Consumers must also be educated on why the products have a quick and consistent onset and offset, why one product tastes better than the other, what to look for to ensure their product is stable and homogenous (necessary for that consistent experience) – And why consumers need to treat a cannabis product like they would any other CPG.
What Cann does particularly well, though, is blend “education” with “entertainment”, which is essential to capturing your target consumer, increasing brand recall, and expediting conversion to sales. Their ads draw you in with bright colors and catchy taglines, but they also infuse it with educational content on anything from how to best consume the product, to their involvement in social causes, to what’s the active ingredient in the product (Hint: It is on the Cann, Powered by SōRSE). Their content can make you laugh, get you fired up, put you at ease, or simply create a smile – just like their product.
Evoking an emotional response from your target consumer is the best way to make your brand memorable, start building brand loyalty, and expedite sales conversion.
Challenge #3: A Recession
The legal cannabis market is approaching a true recession. As we saw with COVID, cannabis is recession-proof, just like alcohol. Even when cash is tight, consumers will budget for products that provide relief and an escape from daily stressors.
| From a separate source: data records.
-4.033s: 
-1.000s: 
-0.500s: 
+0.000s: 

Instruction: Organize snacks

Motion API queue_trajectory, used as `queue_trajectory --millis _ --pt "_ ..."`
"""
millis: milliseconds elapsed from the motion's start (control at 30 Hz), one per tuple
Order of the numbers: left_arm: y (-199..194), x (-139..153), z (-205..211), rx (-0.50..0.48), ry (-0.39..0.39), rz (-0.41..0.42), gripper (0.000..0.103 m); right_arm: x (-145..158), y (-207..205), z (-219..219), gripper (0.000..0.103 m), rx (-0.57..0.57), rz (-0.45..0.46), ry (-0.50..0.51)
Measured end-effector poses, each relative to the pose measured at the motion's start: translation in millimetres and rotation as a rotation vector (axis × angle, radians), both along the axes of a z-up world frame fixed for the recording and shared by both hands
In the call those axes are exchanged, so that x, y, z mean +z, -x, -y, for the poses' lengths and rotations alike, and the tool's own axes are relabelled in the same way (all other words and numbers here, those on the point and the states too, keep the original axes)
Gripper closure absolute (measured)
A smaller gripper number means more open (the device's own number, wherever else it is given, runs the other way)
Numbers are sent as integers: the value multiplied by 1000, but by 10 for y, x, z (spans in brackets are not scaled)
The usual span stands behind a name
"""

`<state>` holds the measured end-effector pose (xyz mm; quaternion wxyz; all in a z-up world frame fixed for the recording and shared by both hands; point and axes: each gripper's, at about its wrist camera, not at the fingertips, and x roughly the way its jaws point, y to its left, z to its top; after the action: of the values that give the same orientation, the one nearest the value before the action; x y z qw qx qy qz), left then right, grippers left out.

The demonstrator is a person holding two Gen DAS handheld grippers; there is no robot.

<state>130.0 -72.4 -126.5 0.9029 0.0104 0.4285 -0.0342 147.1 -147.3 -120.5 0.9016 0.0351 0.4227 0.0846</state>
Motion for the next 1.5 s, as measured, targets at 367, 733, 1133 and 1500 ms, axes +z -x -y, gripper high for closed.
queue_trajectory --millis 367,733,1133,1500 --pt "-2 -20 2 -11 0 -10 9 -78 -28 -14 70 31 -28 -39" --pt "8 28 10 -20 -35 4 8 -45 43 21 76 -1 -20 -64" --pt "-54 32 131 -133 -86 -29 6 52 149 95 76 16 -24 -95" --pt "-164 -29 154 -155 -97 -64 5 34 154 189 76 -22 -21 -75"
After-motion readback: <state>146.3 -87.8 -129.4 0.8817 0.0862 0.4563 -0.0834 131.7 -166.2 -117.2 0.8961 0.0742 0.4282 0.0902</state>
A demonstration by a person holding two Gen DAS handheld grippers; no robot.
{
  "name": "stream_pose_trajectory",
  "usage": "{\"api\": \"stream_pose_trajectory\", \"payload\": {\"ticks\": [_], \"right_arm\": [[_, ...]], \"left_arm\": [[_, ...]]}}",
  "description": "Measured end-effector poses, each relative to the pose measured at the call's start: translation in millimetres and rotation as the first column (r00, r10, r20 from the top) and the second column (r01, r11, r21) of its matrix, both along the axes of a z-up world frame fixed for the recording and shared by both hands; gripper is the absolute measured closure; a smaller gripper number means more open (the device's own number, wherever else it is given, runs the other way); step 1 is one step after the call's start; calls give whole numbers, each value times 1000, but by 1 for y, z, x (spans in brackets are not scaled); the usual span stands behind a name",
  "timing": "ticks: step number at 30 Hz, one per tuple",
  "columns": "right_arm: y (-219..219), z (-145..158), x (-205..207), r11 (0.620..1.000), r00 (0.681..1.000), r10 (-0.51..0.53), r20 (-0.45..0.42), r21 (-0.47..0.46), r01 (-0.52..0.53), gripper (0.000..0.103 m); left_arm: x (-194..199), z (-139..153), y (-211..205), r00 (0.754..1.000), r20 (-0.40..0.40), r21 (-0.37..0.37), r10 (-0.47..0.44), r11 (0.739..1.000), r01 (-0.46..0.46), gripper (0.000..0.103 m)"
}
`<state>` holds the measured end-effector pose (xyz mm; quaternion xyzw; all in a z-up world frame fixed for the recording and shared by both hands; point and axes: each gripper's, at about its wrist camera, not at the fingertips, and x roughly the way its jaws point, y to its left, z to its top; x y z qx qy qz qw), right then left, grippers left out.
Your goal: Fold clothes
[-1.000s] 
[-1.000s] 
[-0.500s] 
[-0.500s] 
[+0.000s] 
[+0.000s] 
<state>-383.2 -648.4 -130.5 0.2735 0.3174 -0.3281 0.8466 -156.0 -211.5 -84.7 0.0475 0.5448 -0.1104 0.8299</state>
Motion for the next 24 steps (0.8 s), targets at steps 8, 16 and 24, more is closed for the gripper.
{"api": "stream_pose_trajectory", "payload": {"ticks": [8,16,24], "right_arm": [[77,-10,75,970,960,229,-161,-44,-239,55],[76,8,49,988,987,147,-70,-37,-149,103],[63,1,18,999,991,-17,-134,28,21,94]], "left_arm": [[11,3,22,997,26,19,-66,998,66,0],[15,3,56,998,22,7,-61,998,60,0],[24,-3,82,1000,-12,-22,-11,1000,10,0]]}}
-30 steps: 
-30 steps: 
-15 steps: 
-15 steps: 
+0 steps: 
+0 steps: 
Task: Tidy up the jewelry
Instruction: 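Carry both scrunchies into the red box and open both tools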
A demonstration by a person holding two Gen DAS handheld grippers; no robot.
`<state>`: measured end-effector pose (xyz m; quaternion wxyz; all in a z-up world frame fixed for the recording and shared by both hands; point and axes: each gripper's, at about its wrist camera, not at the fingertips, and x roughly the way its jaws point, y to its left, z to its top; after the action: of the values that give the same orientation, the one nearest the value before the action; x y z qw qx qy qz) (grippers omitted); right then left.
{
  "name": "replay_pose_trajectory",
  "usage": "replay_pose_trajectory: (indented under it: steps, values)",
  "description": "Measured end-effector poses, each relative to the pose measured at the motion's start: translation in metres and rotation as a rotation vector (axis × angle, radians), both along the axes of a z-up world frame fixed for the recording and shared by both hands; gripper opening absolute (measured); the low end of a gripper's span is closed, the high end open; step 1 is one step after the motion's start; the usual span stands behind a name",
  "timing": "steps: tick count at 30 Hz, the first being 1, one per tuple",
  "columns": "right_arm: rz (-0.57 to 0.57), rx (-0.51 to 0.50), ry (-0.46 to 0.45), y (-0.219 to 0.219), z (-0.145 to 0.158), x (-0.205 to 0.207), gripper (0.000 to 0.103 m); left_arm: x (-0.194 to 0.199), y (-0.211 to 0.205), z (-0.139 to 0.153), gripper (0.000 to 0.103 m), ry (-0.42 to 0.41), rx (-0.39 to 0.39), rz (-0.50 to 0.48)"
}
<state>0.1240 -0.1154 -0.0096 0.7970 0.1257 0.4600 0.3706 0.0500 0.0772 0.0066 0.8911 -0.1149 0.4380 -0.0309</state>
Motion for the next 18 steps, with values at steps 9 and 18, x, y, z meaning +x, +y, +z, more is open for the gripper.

This may however impact the consumer’s purchase behavior. High potency, budget-friendly beverages with likely see a boost in sales. With that and inflation in mind, ways to reduce COGS and better position themselves in the marketplace are already being evaluated. Across THC & CBD, we’re already seeing a huge demand for stick-packs, water-soluble tinctures, wellness shots, and other drink additives that are cheaper to ship and more cost-effective for the consumer.
Lower dose CBD-only beverages specifically may want to consider adding new SKUs with higher dosages per serving to compete with other products offering higher doses for a similar price point (based on the mg dosage).
Some brands are looking to minor cannabinoids to differentiate their products for various use cases. There was particular interest in CBN and CBG at Expo West this year, as well as other adaptogens. While there is absolutely an opportunity as these minor cannabinoids rise in popularity, keep in mind that the consumer base might need more education (and entertainment!) on these newer functional ingredients.
While a recession can cause some doubt, there are also numerous opportunities for brands to pivot since cannabis will still be in high demand.
THC and CBD beverages like Cann, Adapt SuperWater, Mad Tasty, CENTR, Day One, Major, Altitude, Crip & Crude, L8, APRCG, Leisuretown, Mary Jones by Jones Soda, and others are setting the stage and setting the bar high with tasty functional products that target a variety of different audiences…and we’ve barely scratched the surface with minor cannabinoids.
This is just the beginning for cannabis beverages, and in many ways, it’s just the beginning for functional beverages and edibles. I consider CBD the “gateway” for functional ingredients. With CBD and THC’s continued growth, mainstream CPG brands will be more open to exploring other minor cannabinoids, functional plants like mushrooms, and more intoxicating ingredients like THC or even psychedelics in the future.
As cannabis advocates working in the food and beverage space, our passion is to create products that make people’s lives better. Beverages will continue to grow and outpace other categories due to their approachability and social acceptance – but mostly, because people get thirsty.